Die entsprechenden Tags/IDs sind definitiv vorhanden. (Mehrfach mit Firebug und Debugger kontrolliert.)

Ist es theoretisch möglich, dass der "Weg" von der Startseite bis hinunter zu den Seiten, auf denen ich dann tatsächlich etwas mache, zu lang ist? Kann es sein, dass er an irgendeinem Punkt schlicht nicht mehr hinterher kommt?

Wie gehe ich am besten damit um, damit meine Tests wirklich zuverlässig sind?
1. Thread.sleeps einbauen? IMHO nicht ganz Sinn der Sache, den Code damit zuzuklatschen, nur damit er mit nachladen hinterherkommt.
2. Abkürzen?

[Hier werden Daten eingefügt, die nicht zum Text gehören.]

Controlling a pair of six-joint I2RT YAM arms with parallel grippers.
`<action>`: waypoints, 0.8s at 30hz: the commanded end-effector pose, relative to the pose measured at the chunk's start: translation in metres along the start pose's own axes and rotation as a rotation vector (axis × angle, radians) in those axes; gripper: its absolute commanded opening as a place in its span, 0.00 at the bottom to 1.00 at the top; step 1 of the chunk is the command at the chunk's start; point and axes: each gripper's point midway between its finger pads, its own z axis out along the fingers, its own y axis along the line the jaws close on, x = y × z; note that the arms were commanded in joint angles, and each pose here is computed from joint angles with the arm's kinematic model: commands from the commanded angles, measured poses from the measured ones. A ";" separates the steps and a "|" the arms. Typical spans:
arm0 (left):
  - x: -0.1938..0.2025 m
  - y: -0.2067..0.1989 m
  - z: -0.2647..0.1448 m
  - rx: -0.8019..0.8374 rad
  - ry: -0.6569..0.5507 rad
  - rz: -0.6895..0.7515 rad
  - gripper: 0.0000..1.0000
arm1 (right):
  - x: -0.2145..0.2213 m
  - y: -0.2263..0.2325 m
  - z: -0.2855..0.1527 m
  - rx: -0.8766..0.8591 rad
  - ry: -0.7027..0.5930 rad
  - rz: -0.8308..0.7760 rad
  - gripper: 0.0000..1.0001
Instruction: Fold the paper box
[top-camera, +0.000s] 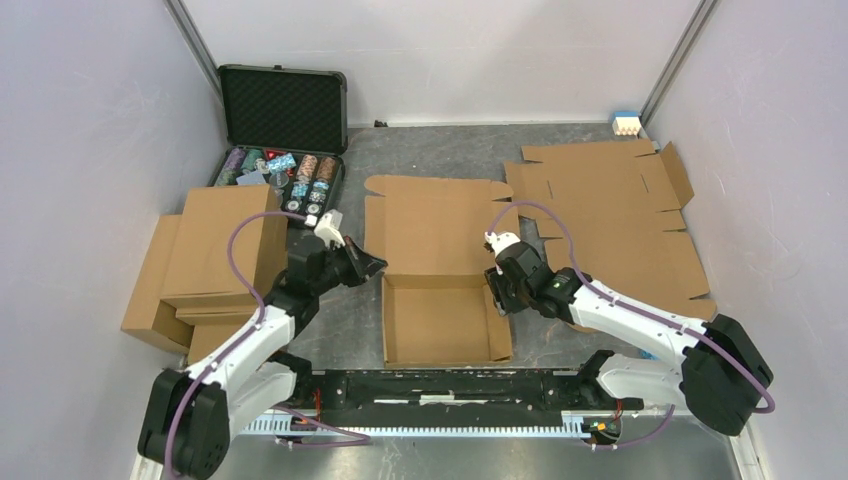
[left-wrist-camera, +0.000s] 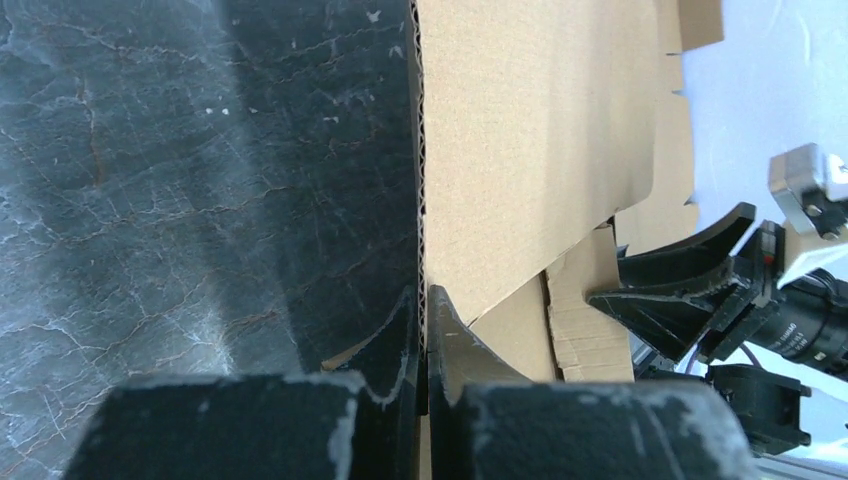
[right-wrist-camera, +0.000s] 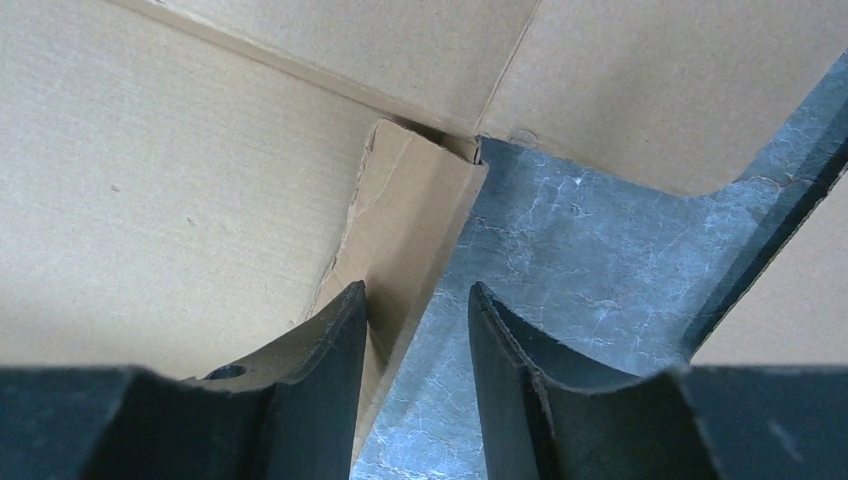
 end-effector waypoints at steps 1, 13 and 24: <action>-0.013 -0.019 -0.009 0.096 -0.108 0.093 0.02 | 0.002 -0.001 0.005 0.003 0.005 -0.016 0.46; 0.001 -0.016 -0.016 0.071 -0.063 0.082 0.20 | -0.013 -0.036 0.000 0.200 -0.025 -0.081 0.07; 0.045 0.002 -0.026 -0.109 0.103 -0.008 0.73 | -0.007 -0.045 0.005 0.237 -0.019 -0.126 0.54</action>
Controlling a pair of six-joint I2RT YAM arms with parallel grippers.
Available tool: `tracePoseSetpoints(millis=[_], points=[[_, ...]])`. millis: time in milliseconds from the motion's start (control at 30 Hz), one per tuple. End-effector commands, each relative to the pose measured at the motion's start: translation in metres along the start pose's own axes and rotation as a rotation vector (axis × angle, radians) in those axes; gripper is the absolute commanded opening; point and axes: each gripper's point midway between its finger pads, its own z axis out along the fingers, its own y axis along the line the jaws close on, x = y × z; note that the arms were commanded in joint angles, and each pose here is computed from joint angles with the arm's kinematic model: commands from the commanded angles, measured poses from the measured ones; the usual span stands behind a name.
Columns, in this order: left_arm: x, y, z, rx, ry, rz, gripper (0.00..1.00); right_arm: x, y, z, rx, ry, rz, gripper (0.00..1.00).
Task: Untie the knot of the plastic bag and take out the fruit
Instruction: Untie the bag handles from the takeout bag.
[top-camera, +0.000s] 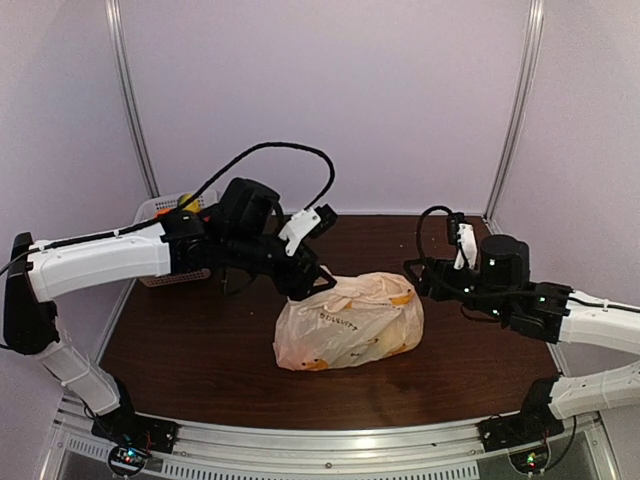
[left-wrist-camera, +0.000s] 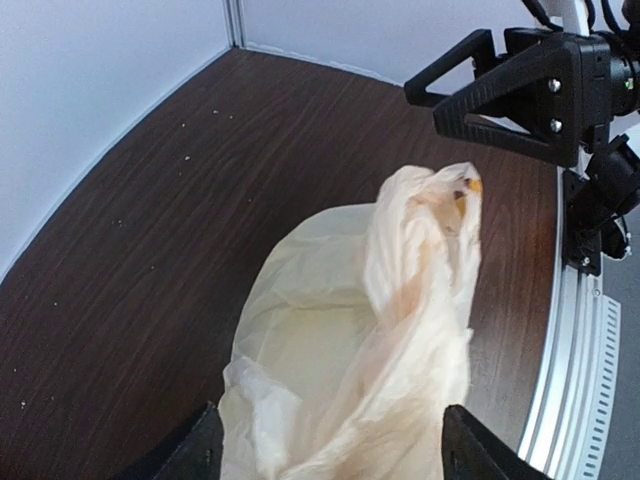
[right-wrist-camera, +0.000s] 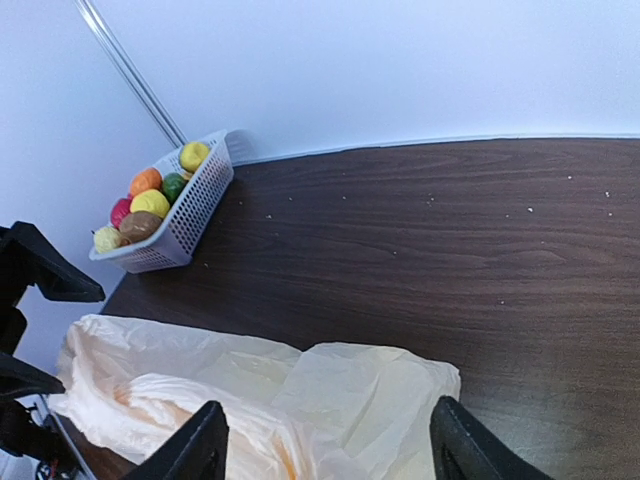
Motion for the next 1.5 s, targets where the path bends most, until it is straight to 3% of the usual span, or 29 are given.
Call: tracePoseSetpoints(millis=[0,200,300,400,733,1067,1467], points=[[-0.046,-0.021,-0.013,-0.015,-0.107,0.041,0.78,0.005,-0.003,-0.017,-0.044,-0.027,-0.008,0.75],[-0.060,-0.055,0.000,-0.082,-0.117,0.095,0.82,0.012,-0.004,-0.028,-0.079,-0.036,-0.023,0.81],[-0.060,-0.067,0.009,-0.105,-0.095,0.095,0.71,0.014,-0.008,-0.030,-0.073,-0.038,-0.025,0.82],[-0.049,-0.058,0.020,-0.164,-0.041,0.081,0.61,0.015,-0.008,-0.032,-0.081,-0.045,-0.019,0.80],[-0.028,-0.026,0.038,-0.353,0.043,0.078,0.57,0.019,-0.006,-0.033,-0.108,-0.049,0.005,0.80],[-0.023,-0.014,0.039,-0.426,0.043,0.077,0.50,0.023,-0.002,-0.028,-0.128,-0.036,0.018,0.80],[-0.015,-0.014,0.049,-0.426,0.069,0.080,0.49,0.026,0.000,-0.025,-0.141,-0.024,0.026,0.80]])
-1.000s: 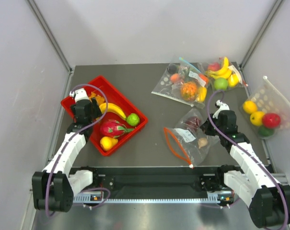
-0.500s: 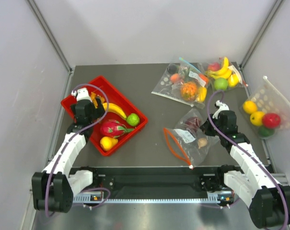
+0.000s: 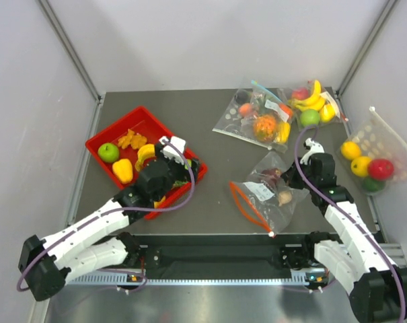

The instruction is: Open the zip-top bag and remove the fake food

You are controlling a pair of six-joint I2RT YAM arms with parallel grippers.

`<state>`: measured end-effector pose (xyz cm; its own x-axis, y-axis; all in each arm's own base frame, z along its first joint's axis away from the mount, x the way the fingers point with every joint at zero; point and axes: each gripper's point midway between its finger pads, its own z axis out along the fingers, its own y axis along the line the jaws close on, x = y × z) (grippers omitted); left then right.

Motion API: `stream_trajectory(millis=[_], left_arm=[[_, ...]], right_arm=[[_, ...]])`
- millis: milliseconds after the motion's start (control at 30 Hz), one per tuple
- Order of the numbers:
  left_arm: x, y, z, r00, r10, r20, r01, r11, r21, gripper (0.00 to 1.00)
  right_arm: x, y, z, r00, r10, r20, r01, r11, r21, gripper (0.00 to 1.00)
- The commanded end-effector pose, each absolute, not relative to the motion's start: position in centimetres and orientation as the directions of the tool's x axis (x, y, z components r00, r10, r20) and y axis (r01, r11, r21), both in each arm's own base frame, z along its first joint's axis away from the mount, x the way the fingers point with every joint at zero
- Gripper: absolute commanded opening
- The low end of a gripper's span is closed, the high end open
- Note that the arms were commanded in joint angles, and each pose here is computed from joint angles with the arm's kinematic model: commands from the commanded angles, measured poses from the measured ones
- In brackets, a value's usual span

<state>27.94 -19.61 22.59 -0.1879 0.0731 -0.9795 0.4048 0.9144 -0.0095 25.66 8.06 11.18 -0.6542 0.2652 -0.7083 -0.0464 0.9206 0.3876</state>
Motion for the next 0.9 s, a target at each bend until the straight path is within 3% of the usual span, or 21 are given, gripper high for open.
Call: stream_trajectory(millis=[0, 233, 267, 433, 867], left_arm=[[26.4, -24.1, 24.1, -0.103, 0.06, -0.993, 0.554, 0.832, -0.007, 0.99], [17.6, -33.3, 18.6, -0.133, 0.106, -0.985, 0.872, 0.484, -0.066, 0.97], [15.8, -34.6, 19.1, -0.123, 0.083, -0.989, 0.917, 0.39, -0.082, 0.97], [11.1, -38.1, 17.1, -0.135, 0.111, -0.985, 0.972, 0.207, -0.11, 0.97], [13.1, -43.8, 13.6, -0.122, 0.064, -0.991, 0.96, 0.262, -0.101, 0.99]], right_arm=[[26.9, 8.5, 14.9, -0.585, 0.298, -0.754, -0.081, 0.904, 0.42, 0.0], [26.9, 8.6, 14.6, -0.586, 0.331, -0.74, -0.059, 0.893, 0.446, 0.0], [26.9, 8.6, 14.5, -0.585, 0.334, -0.739, -0.058, 0.892, 0.449, 0.0], [27.0, 8.7, 14.0, -0.592, 0.344, -0.729, -0.047, 0.888, 0.457, 0.0], [26.3, 9.0, 13.3, -0.604, 0.348, -0.717, -0.051, 0.881, 0.471, 0.0]])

Ich könnte theoretisch direkt die URLs ansprechen und die benötigten Parameter per Hand eintragen. Ist das dann aber noch ein Integrationstest, wenn ich die ganzen Klickwege, die ein User gehen müsste, einfach überspringen und direkt auf die Seite gehe? Meines Wissens sollen genau die Tests ja sicherstellen, dass es vom User benutzbar ist.

So richtig toll fühlt sich keine der beiden Varianten an :-/


----------



## BuckRogers (7. Sep 2015)

Hi,

es ist an sich auch eher ein automatisierter acceptance test. IntegrationTest ist es auch wenn du dem Controller einfach die Parameter übergibst, über URL... oder direkt im Test. Benutzt du selenium API oder das Browser plugin?


----------



## thecain (7. Sep 2015)

Arbeitest du mit Angular? Protractor sollte Standardmässig auf Angular warten, intern wird soweit ich das im Kopf habe waitForAngular() aufgerufen.

Falls nicht, wäre ein wait () durchaus ok. Ein User muss ja auch warten bis eine Seite geladen ist.

/e siehe Antwort von Julie zu was ähnlichem https://github.com/angular/protractor/issues/1086


----------